Below is the version of PostgreSQL used:
SELECT version();
version
-----------------------------------------------------------------------------------------------------------
PostgreSQL 9.6.22 on x86_64-pc-linux-gnu, compiled by gcc (GCC) 4.8.5 20150623 (Red Hat 4.8.5-44), 64-bit
(1 row)
I am checking the performance of two queries given below, please note that the table "import_request" is partitioned by "enterpriseId" field.
- Using the base table "import_request" - lets call this "query1"
explain analyze
With distinct_import_req_details AS (
select distinct on (import_request_id) import_request.enterprise_id AS enterpriseId,
infrastructure_id AS infrastructureId,
import_request.error_code AS errorCode,
short_description AS shortDescription,
import_request_id,
DATE_PART('day', end_date - start_date) AS nu_ext_days
from import_request
JOIN infra_instan USING (infra_instan_id)

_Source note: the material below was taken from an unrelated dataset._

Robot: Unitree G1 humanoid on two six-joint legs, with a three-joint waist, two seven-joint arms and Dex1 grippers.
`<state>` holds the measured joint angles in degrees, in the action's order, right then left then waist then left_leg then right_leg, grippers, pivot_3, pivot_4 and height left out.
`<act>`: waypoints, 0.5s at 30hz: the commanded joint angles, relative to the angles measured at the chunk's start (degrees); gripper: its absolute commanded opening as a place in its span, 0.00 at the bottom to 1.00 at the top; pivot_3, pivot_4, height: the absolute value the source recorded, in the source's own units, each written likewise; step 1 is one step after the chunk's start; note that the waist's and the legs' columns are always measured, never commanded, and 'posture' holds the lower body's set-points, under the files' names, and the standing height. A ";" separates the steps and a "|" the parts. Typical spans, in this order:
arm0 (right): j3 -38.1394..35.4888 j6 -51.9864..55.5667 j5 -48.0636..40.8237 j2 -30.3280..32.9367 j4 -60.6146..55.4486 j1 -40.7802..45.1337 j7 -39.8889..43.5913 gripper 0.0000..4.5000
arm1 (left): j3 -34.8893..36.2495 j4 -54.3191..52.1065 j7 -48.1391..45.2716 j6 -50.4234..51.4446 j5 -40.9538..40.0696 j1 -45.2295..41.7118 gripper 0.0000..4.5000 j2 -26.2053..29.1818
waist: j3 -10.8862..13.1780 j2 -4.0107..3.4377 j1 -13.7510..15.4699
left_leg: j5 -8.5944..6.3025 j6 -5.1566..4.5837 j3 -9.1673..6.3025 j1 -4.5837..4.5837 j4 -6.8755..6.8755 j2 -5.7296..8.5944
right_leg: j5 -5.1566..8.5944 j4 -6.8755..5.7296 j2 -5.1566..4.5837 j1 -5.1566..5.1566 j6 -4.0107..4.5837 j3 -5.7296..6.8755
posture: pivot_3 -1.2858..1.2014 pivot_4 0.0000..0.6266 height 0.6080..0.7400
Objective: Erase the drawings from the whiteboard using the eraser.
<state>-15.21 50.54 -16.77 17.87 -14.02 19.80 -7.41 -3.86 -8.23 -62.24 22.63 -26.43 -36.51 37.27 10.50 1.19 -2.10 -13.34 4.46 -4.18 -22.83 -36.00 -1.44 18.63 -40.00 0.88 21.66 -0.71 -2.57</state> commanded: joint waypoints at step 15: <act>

JOIN sub_infra USING (infra_instan_id)
JOIN project_sub USING (project_sub_id)
JOIN project USING (project_id)
JOIN organization USING (organization_id)
LEFT JOIN error_code ON import_request.error_code = tx_code
where import_request.enterprise_id = 133
and extraction_status / 1000 IN (8, 9)
and marked_for_deletion = false
and import_request.error_code is not null
and import_request.error_code != coalesce(infra_instan.error_code, '')
and retry_status = 1)
select enterpriseId,
infrastructureId,
errorCode,
shortDescription,
count(import_request_id) AS failedCount,
sum(nu_ext_days) AS total_ext_days
from distinct_import_req_details
group by enterpriseId, infrastructureId, errorCode, shortDescription
order by enterpriseId, infrastructureId, total_ext_days desc;
- Using the child table (partitioned) "import_request_133" - lets call this "query2"
explain analyze
With distinct_import_req_details AS (
select distinct on (import_request_id) import_table.enterprise_id AS enterpriseId,
infrastructure_id AS infrastructureId,
import_table.error_code AS errorCode,
short_description AS shortDescription,
import_request_id,
DATE_PART('day', end_date - start_date) AS nu_ext_days
from import_request_133 import_table
JOIN infra_instan USING (infra_instan_id)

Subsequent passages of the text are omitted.